The court was not persuaded by the plaintiffs’ arguments. First, it reasoned that a pharmacist’s decision to use unpaid leave is not “occasioned by” Rite Aid, under the plain language of the regulation or its purpose, as illustrated by DOL opinion letters. Second, the court observed that a deduction for a full-day absence is expressly permitted by the governing regulations. According to the court, “acceptance of plaintiffs’ argument would effectively discourage employers from offering any unpaid leave policy to salaried professionals, which would be an illogical result under the FLSA.” (emphasis in original).

The court also noted that under the regulations, without jeopardizing exempt status, an employee may be docked for a full day absence when the employee has no remaining vacation or personal time left to allocate towards the time missed from work. It then reasoned as follows:  

If the plain language of the regulation permits policies offering unpaid leave in full-day increments, it is difficult to understand how an employer can violate the salary basis test by doing precisely what the DOL regulations expressly authorize. A deduction for absences of one or more full days is the functional equivalent of a full-day unpaid leave policy.

According to the court, the plaintiffs read the FLSA “to require an employer to permit any absence of less than a full day, without experiencing any deduction, regardless of whether the employee has accrued leave.” In effect, that would mean an employer would be obligated to allow unlimited paid leave to its exempt salaried professionals. But, as Rite Aid pointed out, “the FLSA does not govern an employer’s decision to offer leave policies, paid or unpaid.”

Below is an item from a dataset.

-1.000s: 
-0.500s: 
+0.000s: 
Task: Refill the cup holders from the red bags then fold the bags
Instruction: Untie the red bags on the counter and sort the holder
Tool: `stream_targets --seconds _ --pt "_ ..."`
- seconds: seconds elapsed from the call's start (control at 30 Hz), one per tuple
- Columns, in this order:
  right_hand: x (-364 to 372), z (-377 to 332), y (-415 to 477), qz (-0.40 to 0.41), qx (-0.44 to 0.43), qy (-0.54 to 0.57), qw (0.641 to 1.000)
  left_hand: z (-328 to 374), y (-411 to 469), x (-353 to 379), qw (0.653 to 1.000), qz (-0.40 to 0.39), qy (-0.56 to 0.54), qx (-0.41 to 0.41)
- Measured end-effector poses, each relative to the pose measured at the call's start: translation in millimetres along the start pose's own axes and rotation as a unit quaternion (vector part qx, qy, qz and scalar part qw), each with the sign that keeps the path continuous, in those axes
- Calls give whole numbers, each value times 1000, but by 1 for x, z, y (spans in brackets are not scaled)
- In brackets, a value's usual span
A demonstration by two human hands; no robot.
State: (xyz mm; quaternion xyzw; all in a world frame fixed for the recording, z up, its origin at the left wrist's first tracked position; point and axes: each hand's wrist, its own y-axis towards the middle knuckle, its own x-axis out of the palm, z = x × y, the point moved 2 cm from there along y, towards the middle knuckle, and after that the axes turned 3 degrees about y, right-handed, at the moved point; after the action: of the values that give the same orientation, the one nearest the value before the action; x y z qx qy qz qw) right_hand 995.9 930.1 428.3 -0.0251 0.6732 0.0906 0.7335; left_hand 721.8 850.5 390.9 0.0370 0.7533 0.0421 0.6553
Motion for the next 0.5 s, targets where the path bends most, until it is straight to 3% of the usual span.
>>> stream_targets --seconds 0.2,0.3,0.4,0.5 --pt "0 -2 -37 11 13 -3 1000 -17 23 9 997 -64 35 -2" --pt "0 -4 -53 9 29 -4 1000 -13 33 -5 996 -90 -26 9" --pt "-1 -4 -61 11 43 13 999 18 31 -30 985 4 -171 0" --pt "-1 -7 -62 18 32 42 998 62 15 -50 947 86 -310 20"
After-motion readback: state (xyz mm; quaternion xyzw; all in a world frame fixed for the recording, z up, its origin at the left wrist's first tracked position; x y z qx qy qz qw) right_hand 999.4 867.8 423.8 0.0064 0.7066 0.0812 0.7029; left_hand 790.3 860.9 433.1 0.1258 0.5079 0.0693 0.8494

Based on the foregoing, the court granted Rite Aid’s motion and dismissed the case.


The Rite Aid case offers a viable unpaid leave policy option for employers who are frustrated by exempt employees who take partial day absences and get paid for the full day. It must be noted, however, that courts in other jurisdictions could rule differently. Still, in most cases, and subject to some limitations, employers who have paid leave policies may make deductions from the leave banks of exempt employees (as opposed to their salary) for partial day absences.